Reproduce every line of the material below exactly. No pictures belong in the copy.

** Opening LISTED ENTRIES block **

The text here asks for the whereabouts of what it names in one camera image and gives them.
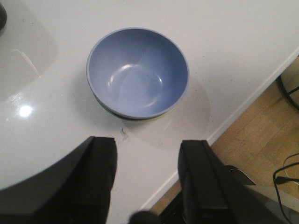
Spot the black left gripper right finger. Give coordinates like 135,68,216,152
178,140,283,224

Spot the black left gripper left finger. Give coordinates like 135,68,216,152
0,136,117,224

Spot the blue bowl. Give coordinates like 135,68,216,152
86,28,190,117

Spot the black cable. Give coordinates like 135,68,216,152
273,153,299,224

** Closing LISTED ENTRIES block **

- [EXERCISE RESULT]:
The text here asks for the whereabouts of what it names in one camera image and gives them.
Spot the black left gripper right finger. Give coordinates like 135,68,216,152
178,140,283,224

Spot the black left gripper left finger. Give coordinates like 135,68,216,152
0,136,117,224

Spot the blue bowl. Give coordinates like 135,68,216,152
86,28,190,117

Spot the black cable. Give coordinates like 135,68,216,152
273,153,299,224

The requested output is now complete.